O diagnóstico de BVA em geral é clínico, caracteriza-se por um primeiro episódio de sibilância em lactente, acompanhado de coriza, tosse e febre.2,4,5 À medida que a doença progride, podem aparecer taquipneia e sibilância, juntamente com dificuldade respiratória crescente e retração dos músculos respiratórios durante a inspiração.4,5 Na fase aguda, a bronquiolite é frequentemente associada com obstrução nasal, irritabilidade e problemas alimentares.6

Os distúrbios de deglutição em doenças respiratórias são uma complicação mais comum do que previamente reconhecido, sobretudo se associados à BVA.6–8 O risco de aspiração em lactentes com BVA tem sido relatado,6–8 mostrando a possível interferência do quadro respiratório no processo de deglutição. Um estudo pioneiro6 nesta temática, bastante citado na literatura, aponta a presença de penetração laríngea e aspiração traqueal em lactentes previamente hígidos e clinicamente estáveis, que apresentavam dificuldades de alimentação durante a internação. Em outro estudo,8 verificou-se a associação entre a aspiração traqueal e piora respiratória de lactentes com BVA.

A disfagia, ou distúrbio de deglutição, ocorre quando há problema em uma ou mais fases da deglutição, no transporte do bolo alimentar, e a falta de sincronia ou coordenação dessas fases pode levar à aspiração.9 A necessidade de coordenar a dificuldade respiratória com a deglutição demanda à criança uma adaptação ao complexo processo de deglutição.10 A hipótese é a de que os lactentes com BVA sofram uma deterioração, advinda de um comprometimento do quadro respiratório. Em consequência, podem apresentar risco para disfagia e aspirar, agravando a condição clínica.

O objetivo primário deste estudo foi determinar a ocorrência de sinais clínicos de disfagia em lactentes com BVA. Como objetivos secundários, comparar os parâmetros respiratórios entre as fases pré-alimentação, alimentação e pós-alimentação, assim como realizar a concordância intra e interexaminadores na avaliação da deglutição.

Método

Entre julho e setembro de 2012, foram selecionados 42 lactentes com diagnóstico de BVA, menores do que 12 meses, internados no Hospital da Criança Santo Antônio. Foram prospectivamente incluídos lactentes que tivessem nascido a termo ou com idade gestacional igual ou superior a 34 semanas, previamente hígidos do ponto de vista respiratório e que estivessem recebendo dieta por via oral. Os critérios de exclusão foram diagnóstico ou investigação de problemas neurológicos, cardíacos e genéticos, presença de malformações craniofaciais, uso de procinéticos e antiácidos ou diagnóstico de refluxo gastroesofágico realizado por phmetria esofágica, necessidade de ventilação mecânica invasiva durante a internação, uso de sonda para alimentação e oxigenioterapia acima de um litro. Também foram excluídas as crianças com sinais de sedação ou em sono profundo no momento da avaliação fonoaudiológica, ou nas quais não foi possível a realização de todas as etapas da pesquisa.
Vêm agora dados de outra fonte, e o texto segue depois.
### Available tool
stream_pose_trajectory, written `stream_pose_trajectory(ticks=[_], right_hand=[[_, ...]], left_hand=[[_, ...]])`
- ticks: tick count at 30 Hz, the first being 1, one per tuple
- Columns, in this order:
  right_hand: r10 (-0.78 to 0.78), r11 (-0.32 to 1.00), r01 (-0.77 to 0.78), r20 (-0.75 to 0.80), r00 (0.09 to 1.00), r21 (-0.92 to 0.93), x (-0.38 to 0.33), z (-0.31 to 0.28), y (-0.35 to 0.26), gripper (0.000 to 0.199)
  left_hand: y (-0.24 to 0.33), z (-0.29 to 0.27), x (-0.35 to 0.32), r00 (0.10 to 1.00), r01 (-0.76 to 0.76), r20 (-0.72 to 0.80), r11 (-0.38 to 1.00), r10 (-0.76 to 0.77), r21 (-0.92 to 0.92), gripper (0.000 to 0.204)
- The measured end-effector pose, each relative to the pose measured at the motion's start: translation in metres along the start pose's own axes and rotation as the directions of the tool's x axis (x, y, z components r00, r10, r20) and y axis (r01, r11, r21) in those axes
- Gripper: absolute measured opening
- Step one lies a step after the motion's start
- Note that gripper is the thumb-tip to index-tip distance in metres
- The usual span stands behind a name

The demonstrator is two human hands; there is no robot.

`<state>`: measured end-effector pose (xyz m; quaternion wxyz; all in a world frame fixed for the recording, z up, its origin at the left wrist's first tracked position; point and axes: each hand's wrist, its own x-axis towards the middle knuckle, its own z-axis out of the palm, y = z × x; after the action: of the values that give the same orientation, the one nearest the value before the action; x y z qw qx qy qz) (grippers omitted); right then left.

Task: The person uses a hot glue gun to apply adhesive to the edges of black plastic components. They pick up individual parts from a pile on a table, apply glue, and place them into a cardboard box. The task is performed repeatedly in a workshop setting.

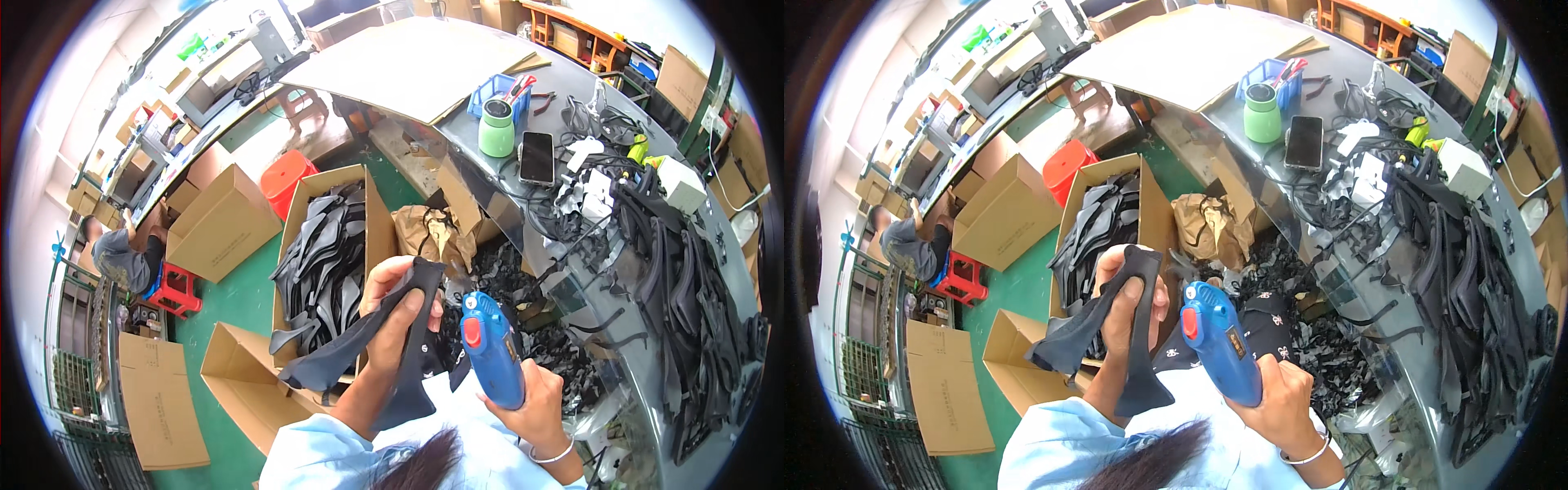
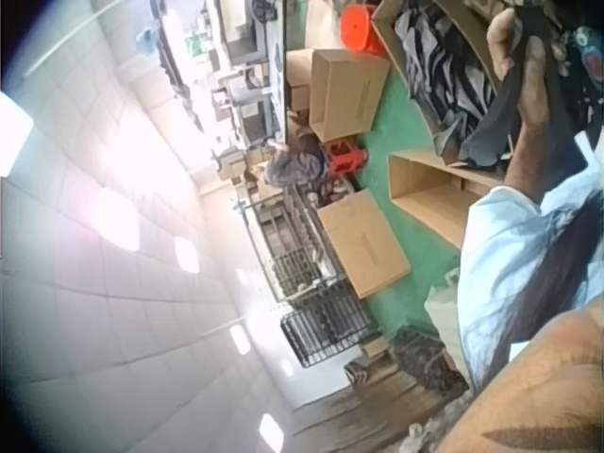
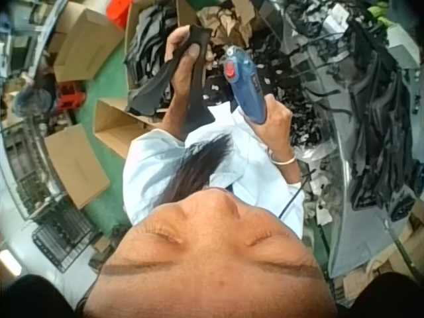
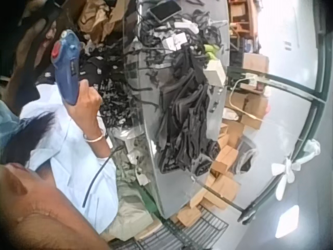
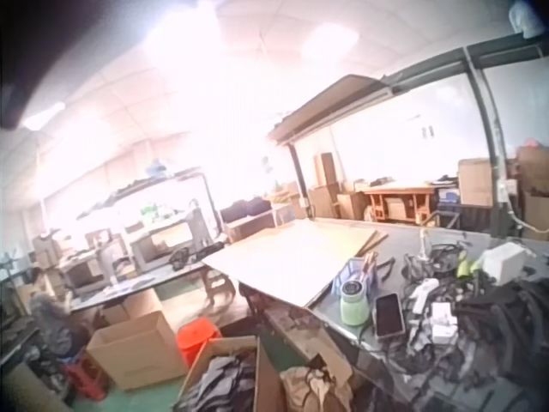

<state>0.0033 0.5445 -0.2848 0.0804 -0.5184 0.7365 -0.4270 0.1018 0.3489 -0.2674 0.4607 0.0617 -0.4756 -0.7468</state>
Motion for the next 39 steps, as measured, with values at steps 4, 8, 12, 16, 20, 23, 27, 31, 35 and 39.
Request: stream_pose_trajectory(ticks=[4,8,12,16,20,23,27,31,35,39], right_hand=[[-0.026,1.000,0.026,0.002,1.000,0.008,0.001,0.000,-0.002,0.048],[-0.032,0.999,0.032,0.014,0.999,-0.006,0.002,-0.003,-0.003,0.046],[-0.058,0.998,0.058,0.006,0.998,0.006,0.006,-0.006,-0.005,0.038],[-0.072,0.997,0.072,0.005,0.997,0.009,0.007,-0.008,-0.003,0.035],[-0.072,0.996,0.071,0.011,0.997,0.053,0.007,-0.009,0.001,0.034],[-0.061,0.998,0.061,0.014,0.998,0.035,0.006,-0.011,0.005,0.034],[-0.047,0.996,0.047,0.010,0.999,-0.078,0.000,-0.017,0.015,0.034],[-0.070,0.988,0.078,0.060,0.996,-0.134,-0.005,-0.015,0.023,0.035],[-0.090,0.982,0.103,0.085,0.992,-0.160,-0.004,-0.014,0.024,0.036],[-0.078,0.982,0.092,0.089,0.993,-0.166,-0.004,-0.013,0.023,0.036]], left_hand=[[0.005,-0.006,-0.005,0.998,0.025,0.049,0.995,-0.030,0.096,0.036],[0.011,-0.010,-0.003,0.993,0.038,0.105,0.976,-0.061,0.212,0.033],[0.016,-0.008,-0.002,0.991,0.052,0.104,0.959,-0.084,0.279,0.030],[0.020,-0.002,-0.001,0.978,0.154,0.095,0.946,-0.187,0.285,0.029],[0.031,-0.002,0.005,0.924,0.285,0.152,0.896,-0.352,0.341,0.030],[0.042,-0.005,0.017,0.797,0.500,0.150,0.779,-0.585,0.378,0.033],[0.053,-0.009,0.034,0.673,0.656,0.096,0.652,-0.733,0.381,0.038],[0.063,-0.006,0.040,0.628,0.647,0.046,0.554,-0.777,0.525,0.037],[0.064,-0.007,0.046,0.589,0.623,0.033,0.480,-0.807,0.617,0.032],[0.063,-0.007,0.054,0.561,0.523,0.095,0.441,-0.822,0.730,0.030]])
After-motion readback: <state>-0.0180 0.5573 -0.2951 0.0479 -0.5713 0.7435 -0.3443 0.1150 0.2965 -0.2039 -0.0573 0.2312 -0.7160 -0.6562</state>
A avaliação dos lactentes, respeitando os critérios acima estabelecidos, foi realizada em até 48 horas após a internação hospitalar. Inicialmente foram selecionados os lactentes com o diagnóstico clínico de BVA realizado pelo pediatra, considerando como marcadores o nível de saturação, a frequência e o esforço respiratórios.11 O diagnóstico de BVA foi confirmado pela técnica da imunofluorescência direta em secreção nasofaríngea e, quando necessário, pela realização da reação em cadeia de polimerase (polymerase chain reaction – PCR).

Os responsáveis pelos lactentes responderam a um questionário composto por perguntas fechadas, com informações sobre o histórico de saúde, comportamento alimentar prévio e atual, e a existência de suspeitas clínicas relacionadas aos critérios de exclusão. Na sequência, foi preenchido o protocolo de caracterização clínica, adaptado de um formulário comumente utilizado na área da disfagia,12 quando foram coletados dados sobre suporte ventilatório, saturação periférica de oxigênio (SpO2) e frequência respiratória (FR). A medida da SpO2 foi identificada numericamente nos períodos pré, peri e pós-alimentação por meio do oxímetro digital MiniScope II (Instramed, Porto Alegre, RS, Brasil). Considerou-se queda de saturação a redução maior do que 4% da linha de base após a oferta de via oral.13,14 A FR foi aferida nos momentos pré e pós-alimentação. Considerou-se aumento os valores ≥10%. Por fim, os valores também foram comparados aos indicados na literatura como taquipneia,15 considerando-se 60 mpm para lactentes de 0–60 dias e 50 mpm para os com ≥60 dias.

Antes da realização da avaliação clínica da deglutição (ACD), foi realizada a avaliação estrutural, no que se refere à morfologia das estruturas orais. Na ACD, o responsável foi orientado a alimentar a criança, por aleitamento materno ou alimentação artificial oferecida na mamadeira, na posição habitual. Quando necessário, a fórmula era preparada de acordo com a prescrição médica, na consistência líquida fina. As avaliações sempre foram realizadas nos horários habituais, com o intervalo entre as dietas de três horas. Nos casos de aleitamento materno, era solicitado o intervalo mínimo de duas horas após a última mamada.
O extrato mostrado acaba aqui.